--- ABOUT THIS TASK ---
Verbatim copy, images omitted: return the full listing.

--- GIVEN DATA ---
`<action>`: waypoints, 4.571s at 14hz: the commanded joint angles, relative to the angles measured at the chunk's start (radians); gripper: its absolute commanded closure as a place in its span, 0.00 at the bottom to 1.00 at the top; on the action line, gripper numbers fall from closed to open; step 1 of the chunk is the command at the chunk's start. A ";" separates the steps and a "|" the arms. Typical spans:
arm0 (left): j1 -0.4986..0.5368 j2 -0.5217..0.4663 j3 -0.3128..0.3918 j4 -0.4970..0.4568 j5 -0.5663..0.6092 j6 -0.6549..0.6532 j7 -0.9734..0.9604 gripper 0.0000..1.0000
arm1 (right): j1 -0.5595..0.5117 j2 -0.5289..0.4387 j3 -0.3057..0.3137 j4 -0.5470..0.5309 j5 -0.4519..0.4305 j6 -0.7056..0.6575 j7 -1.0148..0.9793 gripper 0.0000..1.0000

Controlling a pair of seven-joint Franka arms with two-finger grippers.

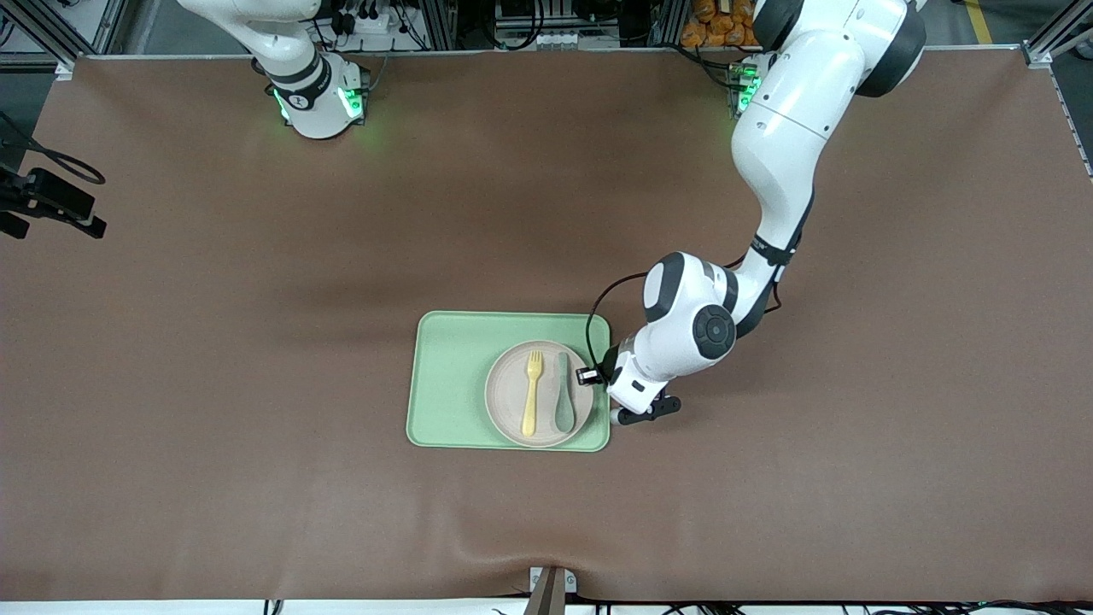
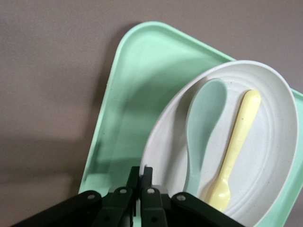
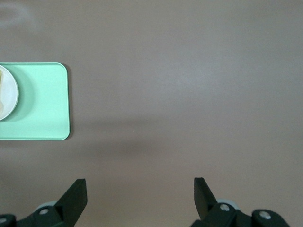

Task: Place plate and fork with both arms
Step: 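Carry the plate with the left gripper onto the green tray, then open the left gripper and withdraw it while the right gripper approaches, then lower the right gripper onto the plate and grasp the yellow fork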

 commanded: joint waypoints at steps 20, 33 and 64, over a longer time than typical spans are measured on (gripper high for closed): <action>0.434 -0.675 0.021 -0.058 0.389 -0.882 0.049 0.00 | 0.022 0.144 0.017 0.010 0.010 0.035 -0.008 0.00; 0.501 -0.780 0.008 -0.044 0.544 -0.904 0.225 0.00 | 0.278 0.372 0.023 0.130 0.100 0.250 0.395 0.00; 0.297 -0.985 0.162 -0.248 0.479 -0.902 0.248 0.00 | 0.732 1.087 -0.040 0.559 0.008 0.634 1.098 0.38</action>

--- EXERCISE RESULT ---
`<action>`: waypoints, 4.571s at 14hz: the commanded joint angles, relative to the angles measured at the chunk's start (radians); gripper: its absolute commanded closure as a place in its span, 0.00 at the bottom to 1.00 at the top; on the action line, gripper numbers fall from closed to open; step 1 of the chunk is the command at the chunk's start. A ";" separates the steps and a "|" the arms. Typical spans:
arm0 (left): j1 -0.4986..0.5368 j2 -0.5217..0.4663 j3 -0.3128..0.3918 j4 -0.4970..0.4568 j5 -0.5663..0.6092 j6 -0.6549..0.6532 j7 -0.9734..0.9604 gripper 0.0000..1.0000
arm1 (right): j1 -0.5595..0.5117 j2 -0.5289..0.4387 j3 -0.3057..0.3137 j4 -0.5470..0.5309 j5 -0.4519..0.4305 j6 -0.7056..0.6575 j7 -1.0148..0.9793 gripper 0.0000..1.0000

Controlling a pair of seven-joint Franka arms with two-finger grippers.


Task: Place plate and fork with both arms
Step: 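Carry the plate with the left gripper onto the green tray, then open the left gripper and withdraw it while the right gripper approaches, then lower the right gripper onto the plate and grasp the yellow fork
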
 commanded: joint waypoints at steps 20, 33 and 64, over a longer time than typical spans are measured on (gripper high for closed): <action>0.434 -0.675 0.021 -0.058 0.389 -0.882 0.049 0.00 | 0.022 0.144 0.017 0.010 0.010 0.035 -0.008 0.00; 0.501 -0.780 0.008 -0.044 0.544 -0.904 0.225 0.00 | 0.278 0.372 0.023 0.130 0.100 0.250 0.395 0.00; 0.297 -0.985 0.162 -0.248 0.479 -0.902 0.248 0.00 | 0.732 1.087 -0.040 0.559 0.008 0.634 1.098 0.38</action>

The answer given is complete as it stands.